Problem statement: Beginning at the line containing "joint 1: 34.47" in the material below and ending at the line containing "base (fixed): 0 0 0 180", return each line exactly and add nothing.

Records supplied:
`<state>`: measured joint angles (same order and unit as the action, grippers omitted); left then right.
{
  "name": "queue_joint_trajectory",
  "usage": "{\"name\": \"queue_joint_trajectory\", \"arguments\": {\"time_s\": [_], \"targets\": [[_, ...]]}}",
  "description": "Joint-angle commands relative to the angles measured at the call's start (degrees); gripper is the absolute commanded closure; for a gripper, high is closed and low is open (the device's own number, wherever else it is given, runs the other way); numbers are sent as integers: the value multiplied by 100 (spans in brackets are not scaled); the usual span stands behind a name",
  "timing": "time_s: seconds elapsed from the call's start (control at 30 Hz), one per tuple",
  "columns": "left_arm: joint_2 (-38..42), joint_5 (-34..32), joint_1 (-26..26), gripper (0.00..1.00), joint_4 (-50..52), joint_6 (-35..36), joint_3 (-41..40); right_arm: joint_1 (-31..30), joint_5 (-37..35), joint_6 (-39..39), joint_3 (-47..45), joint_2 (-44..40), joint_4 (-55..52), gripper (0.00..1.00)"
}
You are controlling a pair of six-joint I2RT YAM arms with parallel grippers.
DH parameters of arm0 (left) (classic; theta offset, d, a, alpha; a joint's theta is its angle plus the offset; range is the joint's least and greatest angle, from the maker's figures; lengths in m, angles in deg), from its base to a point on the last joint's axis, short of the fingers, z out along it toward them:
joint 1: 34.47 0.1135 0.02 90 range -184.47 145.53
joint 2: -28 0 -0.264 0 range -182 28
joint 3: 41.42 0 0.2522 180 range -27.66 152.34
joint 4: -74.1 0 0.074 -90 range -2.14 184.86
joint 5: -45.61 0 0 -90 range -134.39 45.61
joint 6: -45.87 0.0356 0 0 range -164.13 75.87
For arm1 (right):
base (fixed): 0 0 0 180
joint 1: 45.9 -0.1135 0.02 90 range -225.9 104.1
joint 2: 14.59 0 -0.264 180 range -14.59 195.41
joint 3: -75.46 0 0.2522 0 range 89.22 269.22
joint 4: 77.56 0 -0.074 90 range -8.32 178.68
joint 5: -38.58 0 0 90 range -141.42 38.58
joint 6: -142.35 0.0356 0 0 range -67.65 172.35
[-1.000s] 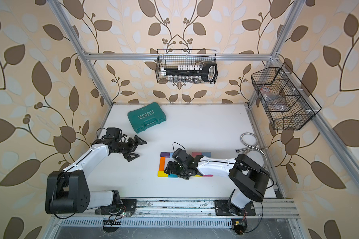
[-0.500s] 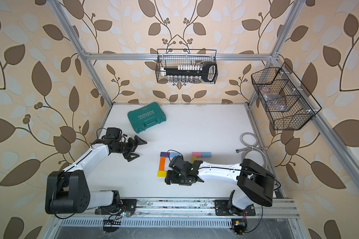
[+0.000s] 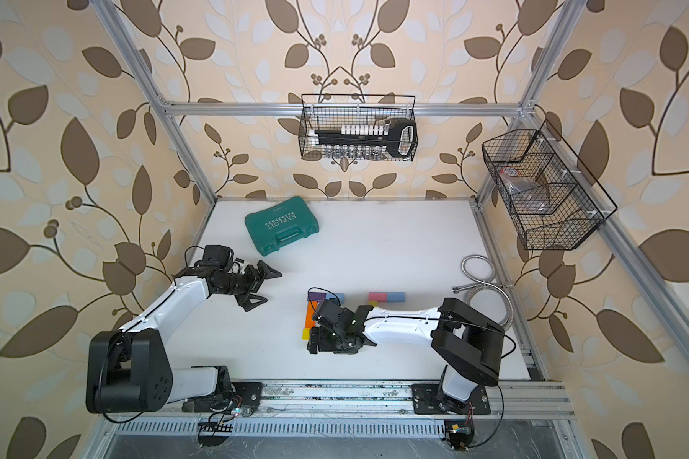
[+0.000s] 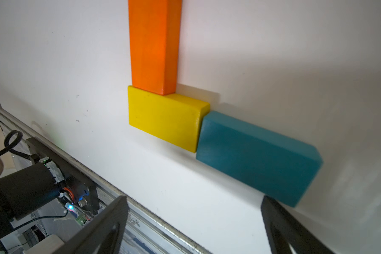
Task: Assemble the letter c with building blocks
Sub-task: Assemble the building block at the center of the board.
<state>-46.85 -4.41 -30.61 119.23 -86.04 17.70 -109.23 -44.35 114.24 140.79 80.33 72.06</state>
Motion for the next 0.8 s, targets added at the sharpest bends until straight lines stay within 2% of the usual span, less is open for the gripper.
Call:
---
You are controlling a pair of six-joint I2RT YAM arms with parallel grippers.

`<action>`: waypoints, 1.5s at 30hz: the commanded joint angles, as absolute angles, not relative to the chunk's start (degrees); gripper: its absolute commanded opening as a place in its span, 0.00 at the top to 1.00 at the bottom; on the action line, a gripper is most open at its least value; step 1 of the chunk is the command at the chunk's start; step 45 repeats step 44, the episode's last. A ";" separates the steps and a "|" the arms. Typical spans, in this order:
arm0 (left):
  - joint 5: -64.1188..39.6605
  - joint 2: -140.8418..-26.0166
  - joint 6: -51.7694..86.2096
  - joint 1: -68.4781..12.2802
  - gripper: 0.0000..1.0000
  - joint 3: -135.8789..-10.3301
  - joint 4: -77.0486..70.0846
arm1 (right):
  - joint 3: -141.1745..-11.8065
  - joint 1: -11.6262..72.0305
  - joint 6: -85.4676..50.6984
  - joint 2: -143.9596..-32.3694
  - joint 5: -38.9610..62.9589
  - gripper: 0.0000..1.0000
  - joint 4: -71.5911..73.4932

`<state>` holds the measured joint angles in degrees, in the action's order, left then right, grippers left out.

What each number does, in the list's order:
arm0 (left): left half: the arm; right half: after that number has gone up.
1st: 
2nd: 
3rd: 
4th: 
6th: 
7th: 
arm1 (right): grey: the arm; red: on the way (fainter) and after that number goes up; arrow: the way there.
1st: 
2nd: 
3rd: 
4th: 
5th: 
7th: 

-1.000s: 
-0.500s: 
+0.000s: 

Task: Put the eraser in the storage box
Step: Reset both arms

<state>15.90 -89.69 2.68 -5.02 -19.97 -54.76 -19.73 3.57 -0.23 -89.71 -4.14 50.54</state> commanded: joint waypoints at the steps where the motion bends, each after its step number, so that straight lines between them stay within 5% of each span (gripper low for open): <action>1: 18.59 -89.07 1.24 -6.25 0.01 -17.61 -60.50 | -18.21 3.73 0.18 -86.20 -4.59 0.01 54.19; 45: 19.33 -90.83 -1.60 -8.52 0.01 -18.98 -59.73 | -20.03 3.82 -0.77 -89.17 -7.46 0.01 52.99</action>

Task solution:
joint 1: 34.47 0.1135 0.02 90 range -184.47 145.53
joint 2: -28 0 -0.264 0 range -182 28
joint 3: 41.42 0 0.2522 180 range -27.66 152.34
joint 4: -74.1 0 0.074 -90 range -2.14 184.86
joint 5: -45.61 0 0 -90 range -134.39 45.61
joint 6: -45.87 0.0356 0 0 range -164.13 75.87
For arm1 (right):
base (fixed): 0 0 0 180

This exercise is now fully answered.